DATA FOR ANALYSIS section start

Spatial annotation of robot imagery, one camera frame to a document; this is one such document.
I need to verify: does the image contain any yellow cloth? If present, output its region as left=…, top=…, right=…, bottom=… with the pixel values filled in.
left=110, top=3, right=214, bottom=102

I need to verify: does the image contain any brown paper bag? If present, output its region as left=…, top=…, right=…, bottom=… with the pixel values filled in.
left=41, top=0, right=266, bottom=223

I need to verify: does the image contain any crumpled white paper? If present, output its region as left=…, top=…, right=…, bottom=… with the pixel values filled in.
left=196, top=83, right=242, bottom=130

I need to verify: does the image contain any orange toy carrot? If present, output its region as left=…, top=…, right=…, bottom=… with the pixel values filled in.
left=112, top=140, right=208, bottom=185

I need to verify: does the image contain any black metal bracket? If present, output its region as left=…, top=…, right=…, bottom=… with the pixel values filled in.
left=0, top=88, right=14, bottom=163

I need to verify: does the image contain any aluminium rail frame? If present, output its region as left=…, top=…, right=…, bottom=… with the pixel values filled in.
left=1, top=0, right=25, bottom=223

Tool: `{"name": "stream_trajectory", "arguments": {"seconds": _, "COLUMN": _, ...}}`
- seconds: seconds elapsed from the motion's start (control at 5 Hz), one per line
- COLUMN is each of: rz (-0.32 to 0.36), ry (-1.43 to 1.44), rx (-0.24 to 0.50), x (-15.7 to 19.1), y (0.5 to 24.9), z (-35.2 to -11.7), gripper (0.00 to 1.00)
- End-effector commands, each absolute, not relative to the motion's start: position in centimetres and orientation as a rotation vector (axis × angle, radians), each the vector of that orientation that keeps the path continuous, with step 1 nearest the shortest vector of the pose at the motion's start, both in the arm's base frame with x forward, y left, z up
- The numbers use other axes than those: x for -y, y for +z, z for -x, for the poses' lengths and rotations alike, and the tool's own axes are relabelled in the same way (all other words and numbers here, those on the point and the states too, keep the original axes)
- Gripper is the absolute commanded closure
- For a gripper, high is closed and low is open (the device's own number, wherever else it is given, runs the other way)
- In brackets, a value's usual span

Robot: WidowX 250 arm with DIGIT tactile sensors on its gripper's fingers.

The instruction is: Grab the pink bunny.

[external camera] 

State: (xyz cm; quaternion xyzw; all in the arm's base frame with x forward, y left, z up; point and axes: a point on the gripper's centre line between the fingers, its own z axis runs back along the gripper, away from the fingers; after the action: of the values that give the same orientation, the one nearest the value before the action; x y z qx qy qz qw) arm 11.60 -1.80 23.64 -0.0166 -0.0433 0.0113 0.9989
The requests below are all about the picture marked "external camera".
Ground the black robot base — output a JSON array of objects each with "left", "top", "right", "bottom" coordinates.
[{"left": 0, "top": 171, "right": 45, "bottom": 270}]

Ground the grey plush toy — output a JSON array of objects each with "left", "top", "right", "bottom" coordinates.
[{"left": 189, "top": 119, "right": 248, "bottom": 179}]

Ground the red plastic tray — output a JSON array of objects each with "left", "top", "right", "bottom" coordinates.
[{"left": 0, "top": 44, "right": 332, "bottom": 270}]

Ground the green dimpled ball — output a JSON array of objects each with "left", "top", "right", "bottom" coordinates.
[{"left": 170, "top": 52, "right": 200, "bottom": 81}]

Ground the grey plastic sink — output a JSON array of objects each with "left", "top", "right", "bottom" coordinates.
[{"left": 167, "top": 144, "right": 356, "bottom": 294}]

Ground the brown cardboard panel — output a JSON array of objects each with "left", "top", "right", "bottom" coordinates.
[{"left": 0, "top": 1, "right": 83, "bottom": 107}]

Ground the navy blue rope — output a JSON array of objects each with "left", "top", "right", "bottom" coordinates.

DATA FOR ANALYSIS section end

» **EXERCISE DETAILS**: From the line that has "[external camera]" through the line that has "State: (xyz cm;", copy every line exactly as it appears above, and leave out all others.

» **SOLUTION TO THIS EXERCISE**:
[external camera] 

State: (xyz cm; quaternion xyzw; all in the arm's base frame with x forward, y left, z up; point and axes: a point on the gripper's centre line between the fingers, its own z axis runs back along the gripper, away from the fingers; after the action: of the values that give the same orientation, the one nearest the value before the action; x y z qx qy qz qw) arm 11.60 -1.80 23.64 -0.0166 -0.0433 0.0113 0.9989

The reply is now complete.